The failure to eradicate mites, the failure to control mite depredations, the failure to safeguard bee health during treatment turned a number of beekeepers away from the recommendations of the experts, who seemed to be letting beekeepers down. The chemical suppliers of the remedies were suspect as well: profiting from this disaster but offering no permanent relief.

Beekeepers began to question the wisdom of chemical Varroa-cides…not just the bad ones, but all of them. Many beekeepers were bitter, having lost their bees in spite of doing everything they could. And worse, a lot of them became deeply cynical.
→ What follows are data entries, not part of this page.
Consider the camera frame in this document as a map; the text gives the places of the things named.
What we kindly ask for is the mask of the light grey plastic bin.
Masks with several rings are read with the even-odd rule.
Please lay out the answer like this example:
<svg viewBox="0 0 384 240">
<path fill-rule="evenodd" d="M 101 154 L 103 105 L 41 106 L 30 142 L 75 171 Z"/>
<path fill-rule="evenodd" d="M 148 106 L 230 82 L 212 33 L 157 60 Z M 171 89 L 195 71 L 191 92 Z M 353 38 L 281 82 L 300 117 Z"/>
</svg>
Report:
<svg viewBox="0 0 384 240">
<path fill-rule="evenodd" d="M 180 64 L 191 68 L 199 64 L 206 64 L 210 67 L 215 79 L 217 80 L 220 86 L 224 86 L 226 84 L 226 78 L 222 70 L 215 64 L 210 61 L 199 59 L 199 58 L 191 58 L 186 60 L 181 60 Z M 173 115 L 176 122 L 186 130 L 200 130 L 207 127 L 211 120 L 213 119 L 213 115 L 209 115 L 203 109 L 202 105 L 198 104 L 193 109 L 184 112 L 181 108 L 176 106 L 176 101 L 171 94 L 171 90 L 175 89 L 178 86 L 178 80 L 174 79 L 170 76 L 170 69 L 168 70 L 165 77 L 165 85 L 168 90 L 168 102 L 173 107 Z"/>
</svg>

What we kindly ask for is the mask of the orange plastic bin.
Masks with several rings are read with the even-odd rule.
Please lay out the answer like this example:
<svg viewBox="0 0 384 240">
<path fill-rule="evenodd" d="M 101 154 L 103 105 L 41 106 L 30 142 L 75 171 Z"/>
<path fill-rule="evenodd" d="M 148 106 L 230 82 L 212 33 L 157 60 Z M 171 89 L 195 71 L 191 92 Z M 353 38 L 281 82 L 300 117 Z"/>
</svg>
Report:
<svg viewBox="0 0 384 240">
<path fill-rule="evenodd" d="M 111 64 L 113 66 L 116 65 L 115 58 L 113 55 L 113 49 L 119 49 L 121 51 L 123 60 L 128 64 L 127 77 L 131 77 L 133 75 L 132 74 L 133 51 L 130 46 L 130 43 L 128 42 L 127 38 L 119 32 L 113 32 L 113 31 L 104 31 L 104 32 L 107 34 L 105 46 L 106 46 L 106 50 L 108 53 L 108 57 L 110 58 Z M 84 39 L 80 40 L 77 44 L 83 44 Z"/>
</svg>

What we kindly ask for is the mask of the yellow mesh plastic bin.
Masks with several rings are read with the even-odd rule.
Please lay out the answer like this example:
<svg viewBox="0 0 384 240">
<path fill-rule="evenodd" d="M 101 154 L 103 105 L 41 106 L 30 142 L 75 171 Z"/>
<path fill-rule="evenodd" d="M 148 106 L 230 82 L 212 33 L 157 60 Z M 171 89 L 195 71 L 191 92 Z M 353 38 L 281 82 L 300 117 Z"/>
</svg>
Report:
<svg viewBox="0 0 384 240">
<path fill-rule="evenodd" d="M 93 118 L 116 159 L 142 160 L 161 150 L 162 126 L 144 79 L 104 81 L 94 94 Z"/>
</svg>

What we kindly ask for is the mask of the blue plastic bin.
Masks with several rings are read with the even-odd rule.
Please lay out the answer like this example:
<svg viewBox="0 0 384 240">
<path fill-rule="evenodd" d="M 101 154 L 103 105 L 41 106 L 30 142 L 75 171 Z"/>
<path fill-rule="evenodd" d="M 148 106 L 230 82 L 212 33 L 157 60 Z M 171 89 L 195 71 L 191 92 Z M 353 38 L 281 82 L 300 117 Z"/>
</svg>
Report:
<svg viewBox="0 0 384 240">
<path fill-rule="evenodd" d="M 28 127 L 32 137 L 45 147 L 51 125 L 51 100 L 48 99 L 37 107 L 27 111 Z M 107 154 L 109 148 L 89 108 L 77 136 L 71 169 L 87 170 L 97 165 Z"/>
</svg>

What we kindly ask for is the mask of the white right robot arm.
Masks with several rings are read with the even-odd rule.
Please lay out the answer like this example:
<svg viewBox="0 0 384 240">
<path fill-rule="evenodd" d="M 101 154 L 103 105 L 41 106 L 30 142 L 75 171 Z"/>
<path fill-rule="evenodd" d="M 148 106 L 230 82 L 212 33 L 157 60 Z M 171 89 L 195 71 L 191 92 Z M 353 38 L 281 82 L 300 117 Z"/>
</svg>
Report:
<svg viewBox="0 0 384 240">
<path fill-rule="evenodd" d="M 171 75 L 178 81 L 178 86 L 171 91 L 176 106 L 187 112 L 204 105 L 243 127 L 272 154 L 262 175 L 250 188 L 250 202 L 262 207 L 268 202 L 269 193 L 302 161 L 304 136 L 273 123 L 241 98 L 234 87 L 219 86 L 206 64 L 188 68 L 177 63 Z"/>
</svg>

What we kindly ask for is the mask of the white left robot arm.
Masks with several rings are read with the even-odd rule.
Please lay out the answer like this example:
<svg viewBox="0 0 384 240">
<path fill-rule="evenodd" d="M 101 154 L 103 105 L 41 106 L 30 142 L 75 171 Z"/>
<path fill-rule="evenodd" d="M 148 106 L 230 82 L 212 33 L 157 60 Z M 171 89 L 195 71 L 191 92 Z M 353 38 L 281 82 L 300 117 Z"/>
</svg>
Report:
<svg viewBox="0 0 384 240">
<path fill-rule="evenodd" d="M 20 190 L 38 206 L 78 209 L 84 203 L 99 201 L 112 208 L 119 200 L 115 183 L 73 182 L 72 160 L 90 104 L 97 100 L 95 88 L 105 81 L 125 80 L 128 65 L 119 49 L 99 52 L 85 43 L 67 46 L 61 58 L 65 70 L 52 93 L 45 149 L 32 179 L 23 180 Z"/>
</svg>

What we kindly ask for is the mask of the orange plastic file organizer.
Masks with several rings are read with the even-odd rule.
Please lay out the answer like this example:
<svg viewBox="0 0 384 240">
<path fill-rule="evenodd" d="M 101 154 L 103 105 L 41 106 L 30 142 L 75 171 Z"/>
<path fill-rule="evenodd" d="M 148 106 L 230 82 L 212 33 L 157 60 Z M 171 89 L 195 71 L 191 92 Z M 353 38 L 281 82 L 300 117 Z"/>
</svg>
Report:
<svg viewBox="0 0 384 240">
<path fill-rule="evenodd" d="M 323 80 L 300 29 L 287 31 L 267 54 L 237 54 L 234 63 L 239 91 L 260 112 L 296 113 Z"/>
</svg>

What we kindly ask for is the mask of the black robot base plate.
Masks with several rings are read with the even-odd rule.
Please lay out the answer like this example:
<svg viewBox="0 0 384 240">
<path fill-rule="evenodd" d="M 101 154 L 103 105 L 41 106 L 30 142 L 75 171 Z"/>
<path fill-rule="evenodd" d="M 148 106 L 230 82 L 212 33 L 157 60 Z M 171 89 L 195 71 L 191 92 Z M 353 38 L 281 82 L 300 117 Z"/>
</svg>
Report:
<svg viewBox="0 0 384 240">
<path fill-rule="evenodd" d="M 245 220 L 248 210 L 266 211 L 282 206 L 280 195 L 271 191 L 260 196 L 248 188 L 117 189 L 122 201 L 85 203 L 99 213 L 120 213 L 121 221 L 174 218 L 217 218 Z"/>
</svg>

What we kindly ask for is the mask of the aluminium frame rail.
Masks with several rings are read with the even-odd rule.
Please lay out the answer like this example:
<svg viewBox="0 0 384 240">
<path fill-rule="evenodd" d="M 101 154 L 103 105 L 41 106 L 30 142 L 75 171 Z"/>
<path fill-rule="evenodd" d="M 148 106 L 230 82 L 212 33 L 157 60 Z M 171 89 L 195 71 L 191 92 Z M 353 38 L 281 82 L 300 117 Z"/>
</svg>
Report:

It is true that most of our Varroa-cides have side effects, and do things to bees and colonies that none of us likes. But we now have the organic acids, formic acid and oxalic acid. Properly applied, they are easy on the bees, and tough on the mites.

They are not a cure, particularly for those of us in bee dense areas where drift between colonies (especially from collapsing colonies, which send out waves of desperate but Varroa-laden bees seeking a healthier hive) means reinfestation is constant. But they allow us to control Varroa well enough that the bees can stay healthy.

Healthy, while we search for better approaches.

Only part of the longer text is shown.